From a Legal Perspective

Sexual Offences Act 2003 – Consent and Coercion

  • Section 74 – Consent means agreeing by choice, with the freedom and capacity to make that choice.

  • Section 75 – Consent is presumed absent if there’s violence or fear of violence.

  • Section 76 – Consent is absent if there’s intentional deception.

The key word is freedom. If you only “agreed” because you felt trapped, unsafe, or worn down by relentless pressure, you did not have true freedom to choose.

In the UK, consent given under duress — whether physical, emotional, or situational — is not valid consent. This can amount to rape or sexual assault, even if the victim didn’t resist physically or only recognised it as such later. There is no time limit to report sexual offences.

Equality Act 2010 – Workplace Harassment and Retaliation

  • Harassment occurs when unwanted conduct related to sex violates a person’s dignity or creates an intimidating, hostile, degrading, humiliating, or offensive environment.

  • Victimisation happens when someone is treated badly because they rejected or complained about harassment.

  • Employers have a legal duty to take reasonable steps to prevent harassment and respond to complaints. Failing to act can lead to legal liability.

In the workplace scenario, the unwanted physical contact, followed by a change in behaviour after rejection, meets the definition of harassment — and possibly victimisation.

What I’d Tell a Friend

While responsibility always lies with the person who ignores boundaries, here are steps that may help you exit a risky situation — whether in personal life or at work:

  1. Trust Your Instincts – If something feels off, it probably is.

  2. Maintain Your Space – Keep accommodation or personal areas private where possible.

  3. Have an Exit Plan – Know safe public spaces you can reach quickly.

  4. Document and Report – In the workplace, keep a written record of incidents and changes in behaviour.

  5. Use Your Phone as a Lifeline – Call or message someone you trust; in the UK, dial 999 for emergencies or 101 for non-urgent police help.

  6. Know Local Support Options – In the UK, the Ask for Angela scheme and organisations like Rape Crisis and Victim Support can help.

Legal Summary

Why I’m Writing This

Studying the law has shown me how protective the statute can be — but also how rarely those protections are discussed in everyday language. Too many people think consent is just about saying “yes” or “no.” The law says otherwise.

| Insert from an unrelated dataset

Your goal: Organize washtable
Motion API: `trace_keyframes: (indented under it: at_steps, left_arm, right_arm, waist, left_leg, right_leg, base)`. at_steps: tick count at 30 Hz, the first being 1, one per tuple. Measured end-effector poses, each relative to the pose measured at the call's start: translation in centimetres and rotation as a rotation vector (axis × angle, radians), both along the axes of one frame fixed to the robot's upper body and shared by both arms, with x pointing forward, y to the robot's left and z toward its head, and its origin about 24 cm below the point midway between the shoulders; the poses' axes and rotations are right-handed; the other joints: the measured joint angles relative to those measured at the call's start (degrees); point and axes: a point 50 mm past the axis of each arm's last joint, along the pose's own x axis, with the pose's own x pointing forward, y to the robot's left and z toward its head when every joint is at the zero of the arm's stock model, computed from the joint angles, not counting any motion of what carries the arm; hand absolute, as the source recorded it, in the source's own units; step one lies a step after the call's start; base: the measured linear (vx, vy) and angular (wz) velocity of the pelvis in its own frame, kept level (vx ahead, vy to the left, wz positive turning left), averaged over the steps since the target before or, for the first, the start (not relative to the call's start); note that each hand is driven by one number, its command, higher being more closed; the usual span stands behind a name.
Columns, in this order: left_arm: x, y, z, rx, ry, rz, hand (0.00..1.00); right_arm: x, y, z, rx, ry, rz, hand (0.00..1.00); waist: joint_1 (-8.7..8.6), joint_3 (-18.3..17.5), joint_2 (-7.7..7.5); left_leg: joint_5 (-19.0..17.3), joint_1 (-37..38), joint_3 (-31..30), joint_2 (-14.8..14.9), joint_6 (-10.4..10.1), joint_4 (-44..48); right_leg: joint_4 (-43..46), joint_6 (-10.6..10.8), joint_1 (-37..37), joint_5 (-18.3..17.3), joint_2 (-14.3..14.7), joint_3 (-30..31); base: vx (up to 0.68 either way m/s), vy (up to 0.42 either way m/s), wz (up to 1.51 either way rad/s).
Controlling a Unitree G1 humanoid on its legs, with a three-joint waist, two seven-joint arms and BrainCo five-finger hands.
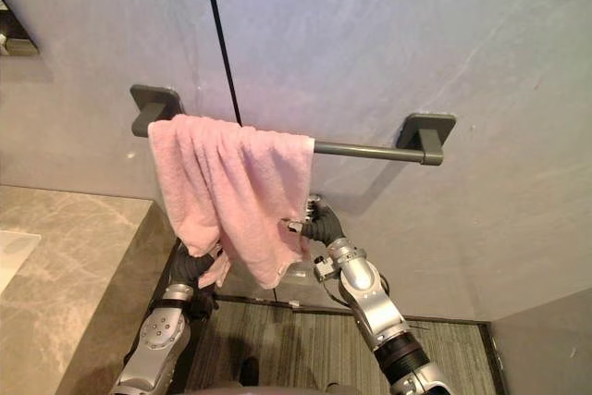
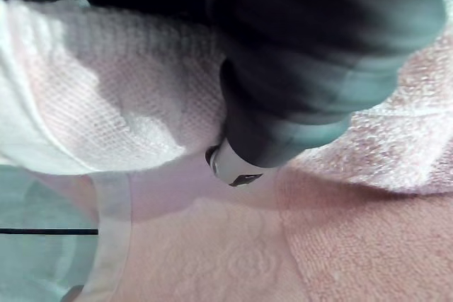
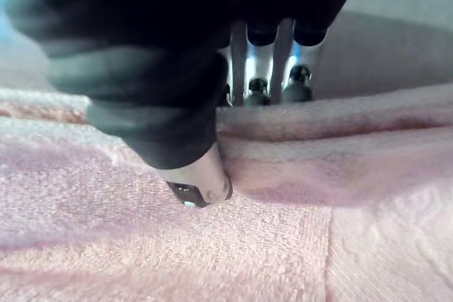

If you’ve ever “agreed” to something only because you felt you had no other choice — whether you recognised it in that moment or only realised much later — you are not to blame. The law recognises that survival is not consent, and that harassment in any form is unacceptable.

If you need help in the UK:

  • Rape Crisis England & Wales – 0808 500 2222

  • Victim Support – 0808 168 9111

  • Police (UK) – 999 in an emergency

Survival is not consent. Trust is not an invitation. And as a future solicitor, I’ll keep saying that until it’s no longer something we have to explain.